▸ TASK PROMPT
Go through the data below and copy each line where the word "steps" occurs.

▸ INFORMATION SHOWN
--
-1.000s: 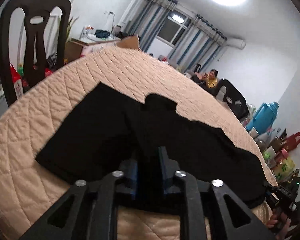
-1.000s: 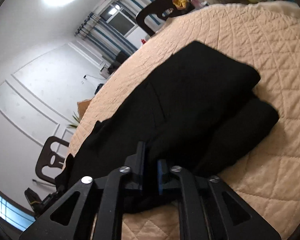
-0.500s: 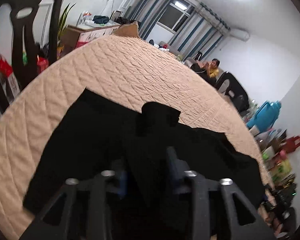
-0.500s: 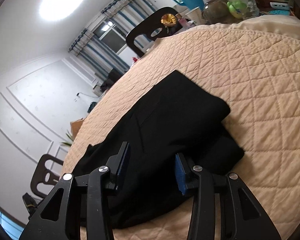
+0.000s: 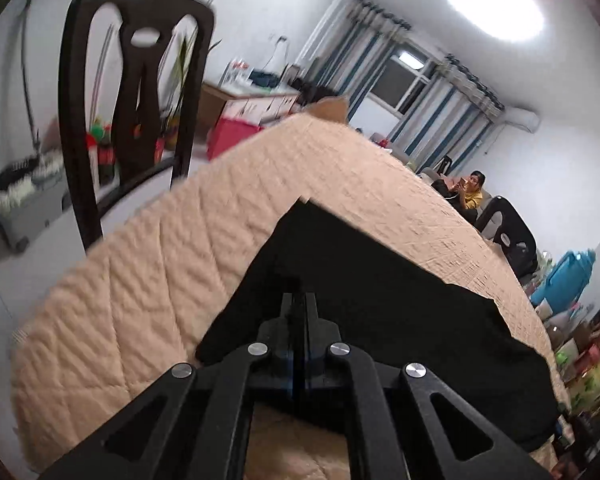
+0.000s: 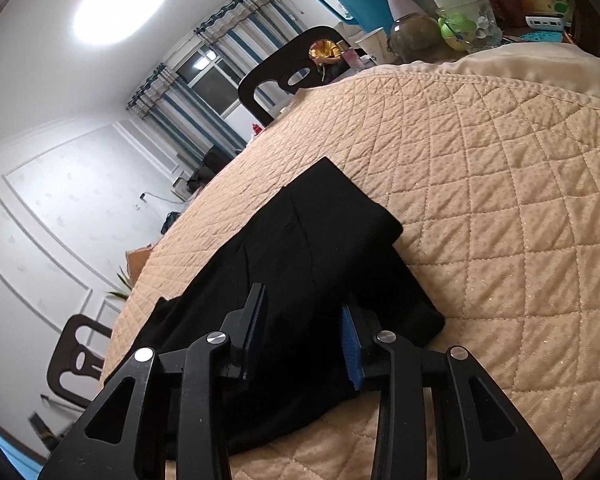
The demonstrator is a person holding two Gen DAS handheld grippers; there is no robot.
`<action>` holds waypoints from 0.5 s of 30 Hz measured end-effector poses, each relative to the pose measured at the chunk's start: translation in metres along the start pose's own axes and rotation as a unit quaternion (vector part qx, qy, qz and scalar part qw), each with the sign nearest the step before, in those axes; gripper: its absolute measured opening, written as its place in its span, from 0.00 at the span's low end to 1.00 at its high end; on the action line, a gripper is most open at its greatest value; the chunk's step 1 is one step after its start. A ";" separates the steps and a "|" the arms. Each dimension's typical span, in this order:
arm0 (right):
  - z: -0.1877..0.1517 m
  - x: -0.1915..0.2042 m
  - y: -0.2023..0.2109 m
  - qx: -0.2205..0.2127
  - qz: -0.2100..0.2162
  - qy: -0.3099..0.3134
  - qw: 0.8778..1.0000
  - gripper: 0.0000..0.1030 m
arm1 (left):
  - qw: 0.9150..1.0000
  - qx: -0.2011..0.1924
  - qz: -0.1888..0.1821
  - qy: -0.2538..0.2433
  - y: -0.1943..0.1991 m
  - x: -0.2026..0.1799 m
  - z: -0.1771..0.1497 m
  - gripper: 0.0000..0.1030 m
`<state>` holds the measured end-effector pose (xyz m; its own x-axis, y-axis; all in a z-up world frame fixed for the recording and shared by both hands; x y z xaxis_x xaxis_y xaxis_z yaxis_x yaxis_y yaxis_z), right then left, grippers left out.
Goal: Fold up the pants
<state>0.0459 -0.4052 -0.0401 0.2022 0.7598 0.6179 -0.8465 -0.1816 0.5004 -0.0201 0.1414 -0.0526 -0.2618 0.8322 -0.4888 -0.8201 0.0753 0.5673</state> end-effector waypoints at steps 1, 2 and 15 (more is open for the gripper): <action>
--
▸ ANSWER FOR THIS EXERCISE
`<action>` holds waypoints from 0.5 s of 30 Hz measured end-effector poses, each relative to the pose measured at the chunk's start: translation in metres along the start pose's own axes and rotation as a unit quaternion (vector part qx, qy, qz and scalar part qw), each with the sign nearest the step before, in those axes; gripper: its absolute measured opening, written as its place in its span, from 0.00 at the span's low end to 1.00 at its high end; on the action line, a gripper is most open at its greatest value; the chunk's step 1 is one step after its start. A ";" separates the steps and a "|" the arms. Each dimension's typical span, in this order:
<state>0.0459 -0.4052 -0.0401 0.2022 0.7598 0.6179 -0.8465 -0.1816 0.5004 -0.0201 0.1414 -0.0526 -0.2618 0.8322 -0.4888 -0.8201 0.0753 0.5673</state> end-effector waypoints at steps 1, 2 and 15 (more is open for the gripper): <action>

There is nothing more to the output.